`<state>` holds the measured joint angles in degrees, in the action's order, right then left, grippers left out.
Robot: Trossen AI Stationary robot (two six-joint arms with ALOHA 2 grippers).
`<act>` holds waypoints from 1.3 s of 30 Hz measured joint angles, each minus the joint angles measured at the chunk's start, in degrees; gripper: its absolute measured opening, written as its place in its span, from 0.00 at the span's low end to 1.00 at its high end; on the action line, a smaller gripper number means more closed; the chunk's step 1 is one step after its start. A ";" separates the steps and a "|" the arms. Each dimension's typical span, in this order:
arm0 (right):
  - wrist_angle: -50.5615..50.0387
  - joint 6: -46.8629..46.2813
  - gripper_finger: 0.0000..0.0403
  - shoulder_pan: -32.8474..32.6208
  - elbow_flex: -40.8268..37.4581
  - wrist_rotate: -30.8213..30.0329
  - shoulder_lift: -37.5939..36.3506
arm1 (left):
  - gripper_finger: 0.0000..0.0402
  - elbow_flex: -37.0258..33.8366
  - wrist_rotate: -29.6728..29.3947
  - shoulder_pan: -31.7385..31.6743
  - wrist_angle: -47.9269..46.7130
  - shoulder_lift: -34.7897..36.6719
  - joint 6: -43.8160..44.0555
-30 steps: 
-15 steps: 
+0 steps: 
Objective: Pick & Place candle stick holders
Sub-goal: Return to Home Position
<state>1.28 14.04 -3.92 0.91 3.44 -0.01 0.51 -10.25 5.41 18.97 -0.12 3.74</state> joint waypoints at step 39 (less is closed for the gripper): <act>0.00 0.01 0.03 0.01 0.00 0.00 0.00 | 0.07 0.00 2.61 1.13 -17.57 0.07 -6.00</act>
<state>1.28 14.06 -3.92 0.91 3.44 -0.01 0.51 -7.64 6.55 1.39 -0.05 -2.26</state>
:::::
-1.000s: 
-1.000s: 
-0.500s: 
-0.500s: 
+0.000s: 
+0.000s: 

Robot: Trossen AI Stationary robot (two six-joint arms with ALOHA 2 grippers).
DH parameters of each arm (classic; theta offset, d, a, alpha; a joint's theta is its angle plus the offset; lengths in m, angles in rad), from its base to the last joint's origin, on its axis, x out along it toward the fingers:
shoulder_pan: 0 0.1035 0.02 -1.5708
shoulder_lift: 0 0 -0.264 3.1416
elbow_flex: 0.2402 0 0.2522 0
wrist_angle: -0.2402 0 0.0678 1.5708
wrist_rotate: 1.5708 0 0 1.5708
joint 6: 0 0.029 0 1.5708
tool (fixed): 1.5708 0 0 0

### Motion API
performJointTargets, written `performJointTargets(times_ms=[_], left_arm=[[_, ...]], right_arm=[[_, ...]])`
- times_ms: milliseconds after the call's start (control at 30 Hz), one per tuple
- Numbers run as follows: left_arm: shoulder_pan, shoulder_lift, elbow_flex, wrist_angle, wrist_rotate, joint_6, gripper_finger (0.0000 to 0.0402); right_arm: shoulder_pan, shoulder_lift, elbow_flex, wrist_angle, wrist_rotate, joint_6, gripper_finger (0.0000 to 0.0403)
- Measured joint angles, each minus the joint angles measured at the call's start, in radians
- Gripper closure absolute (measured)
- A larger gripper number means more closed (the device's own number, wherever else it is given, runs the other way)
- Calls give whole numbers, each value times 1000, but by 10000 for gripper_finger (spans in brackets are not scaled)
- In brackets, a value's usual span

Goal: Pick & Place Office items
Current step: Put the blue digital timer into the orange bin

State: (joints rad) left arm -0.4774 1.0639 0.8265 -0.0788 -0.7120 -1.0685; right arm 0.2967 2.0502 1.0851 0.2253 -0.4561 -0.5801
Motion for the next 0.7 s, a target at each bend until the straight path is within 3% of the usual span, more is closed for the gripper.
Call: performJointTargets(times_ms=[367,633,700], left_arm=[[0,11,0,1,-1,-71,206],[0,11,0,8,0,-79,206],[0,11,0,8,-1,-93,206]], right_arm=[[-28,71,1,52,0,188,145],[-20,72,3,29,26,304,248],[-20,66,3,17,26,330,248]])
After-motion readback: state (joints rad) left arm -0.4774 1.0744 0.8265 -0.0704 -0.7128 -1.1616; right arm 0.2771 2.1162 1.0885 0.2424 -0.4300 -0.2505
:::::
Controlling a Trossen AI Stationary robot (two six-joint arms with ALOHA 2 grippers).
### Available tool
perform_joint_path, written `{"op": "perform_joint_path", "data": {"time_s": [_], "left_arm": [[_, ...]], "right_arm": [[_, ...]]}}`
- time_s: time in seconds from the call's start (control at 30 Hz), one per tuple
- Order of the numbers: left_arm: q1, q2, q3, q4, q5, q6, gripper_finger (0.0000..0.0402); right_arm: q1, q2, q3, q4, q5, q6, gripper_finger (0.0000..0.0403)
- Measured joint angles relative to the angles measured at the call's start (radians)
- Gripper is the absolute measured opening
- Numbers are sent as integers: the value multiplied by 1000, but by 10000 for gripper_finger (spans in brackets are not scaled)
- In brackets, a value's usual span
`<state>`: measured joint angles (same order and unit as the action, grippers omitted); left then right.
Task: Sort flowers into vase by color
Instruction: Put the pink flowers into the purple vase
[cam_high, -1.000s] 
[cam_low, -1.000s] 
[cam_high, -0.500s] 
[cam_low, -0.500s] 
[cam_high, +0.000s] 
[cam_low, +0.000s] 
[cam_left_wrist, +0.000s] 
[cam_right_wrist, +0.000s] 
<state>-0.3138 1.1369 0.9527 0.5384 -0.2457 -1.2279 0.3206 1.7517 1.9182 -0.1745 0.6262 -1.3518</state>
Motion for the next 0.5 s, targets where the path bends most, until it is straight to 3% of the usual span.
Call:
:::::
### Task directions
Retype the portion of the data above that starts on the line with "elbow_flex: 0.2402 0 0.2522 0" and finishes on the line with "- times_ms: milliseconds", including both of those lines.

### Response area
elbow_flex: 0.2402 0 0.2522 0
wrist_angle: -0.2402 0 0.0678 1.5708
wrist_rotate: 1.5708 0 0 1.5708
joint 6: 0 0.029 0 1.5708
tool (fixed): 1.5708 0 0 0

### Motion API
performJointTargets, written `performJointTargets(times_ms=[_], left_arm=[[_, ...]], right_arm=[[_, ...]])`
- times_ms: milliseconds after the call's start (control at 30 Hz), one per tuple

Work on this exercise is complete, and nothing remains.